DESCRIPTION OF THE TASK.
Quote the line containing "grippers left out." and all lines that follow it in the listing below, exactly as written.

GIVEN MATERIAL.
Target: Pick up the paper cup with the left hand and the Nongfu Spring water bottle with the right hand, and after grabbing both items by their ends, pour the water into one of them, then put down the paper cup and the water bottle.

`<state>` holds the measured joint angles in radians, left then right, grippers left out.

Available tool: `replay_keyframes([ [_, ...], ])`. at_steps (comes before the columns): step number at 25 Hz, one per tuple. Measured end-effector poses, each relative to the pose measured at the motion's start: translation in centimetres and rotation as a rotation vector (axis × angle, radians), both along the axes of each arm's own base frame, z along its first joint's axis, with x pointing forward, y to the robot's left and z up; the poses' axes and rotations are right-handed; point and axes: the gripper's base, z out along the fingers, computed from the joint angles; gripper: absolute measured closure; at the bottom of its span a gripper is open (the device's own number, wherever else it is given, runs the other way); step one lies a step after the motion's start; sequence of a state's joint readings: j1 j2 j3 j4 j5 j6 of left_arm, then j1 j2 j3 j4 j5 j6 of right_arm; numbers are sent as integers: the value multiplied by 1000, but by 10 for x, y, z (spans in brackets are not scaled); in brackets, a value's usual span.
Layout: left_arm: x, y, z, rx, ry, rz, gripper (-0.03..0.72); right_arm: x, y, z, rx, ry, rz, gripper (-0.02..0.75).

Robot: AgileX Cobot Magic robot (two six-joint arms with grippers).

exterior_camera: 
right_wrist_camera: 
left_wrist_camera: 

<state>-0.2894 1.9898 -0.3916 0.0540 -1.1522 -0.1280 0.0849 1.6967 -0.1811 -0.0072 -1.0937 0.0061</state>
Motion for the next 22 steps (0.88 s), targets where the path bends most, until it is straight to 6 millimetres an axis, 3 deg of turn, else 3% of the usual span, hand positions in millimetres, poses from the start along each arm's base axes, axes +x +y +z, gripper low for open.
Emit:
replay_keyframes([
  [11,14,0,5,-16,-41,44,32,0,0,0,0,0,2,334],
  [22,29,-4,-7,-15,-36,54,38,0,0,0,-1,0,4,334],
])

EXPECTED ANSWER.
`<state>` holds the measured joint angles in radians, left then right, grippers left out.

Available tool: `replay_keyframes([ [_, ...], ])`. at_steps (comes before the columns): step number at 25 Hz, one per tuple. Measured end-effector poses, each relative to the pose measured at the motion's start: translation in centimetres and rotation as a rotation vector (axis × angle, radians), both along the axes of each arm's own base frame, z along its first joint's axis, with x pointing forward, y to the robot's left and z up; the poses' axes and rotations are right-handed; point and axes: the gripper's base, z out along the fingers, computed from the joint angles; gripper: absolute measured closure; at the bottom of its span a gripper is open (the device's own number, wherever else it is given, runs the other way); step one lies a step after the motion's start; sequence of a state's joint readings: j1 j2 j3 j4 j5 j6 of left_arm, then j1 j2 j3 j4 j5 j6 of right_arm; numbers are sent as integers: the value multiplied by 1000, but by 10 for x, y, z (spans in brackets are not scaled); in brackets, a value's usual span.
Layout: left_arm: x, y, z, rx, ry, rz, gripper (-0.03..0.72); right_arm: x, y, z, rx, ry, rz, gripper (-0.02..0.75).

Robot: AgileX Cobot Magic robot (two six-joint arms with grippers).

exterior_camera: 
right_wrist_camera: 
left_wrist_camera: 

<state>-0.2894 1.9898 -0.3916 0.0540 -1.1522 -0.1280 0.0849 1.6967 -0.1811 -0.0072 -1.0937 0.0061</state>
Motion for the next 22 steps (0.88 s), targets where the path bends most, until it is straight to 6 millimetres an axis, 3 deg of turn, else 3% of the usual span, hand positions in millimetres, poses from the start along each arm's base axes, axes +x +y +z, gripper low for open.
Emit:
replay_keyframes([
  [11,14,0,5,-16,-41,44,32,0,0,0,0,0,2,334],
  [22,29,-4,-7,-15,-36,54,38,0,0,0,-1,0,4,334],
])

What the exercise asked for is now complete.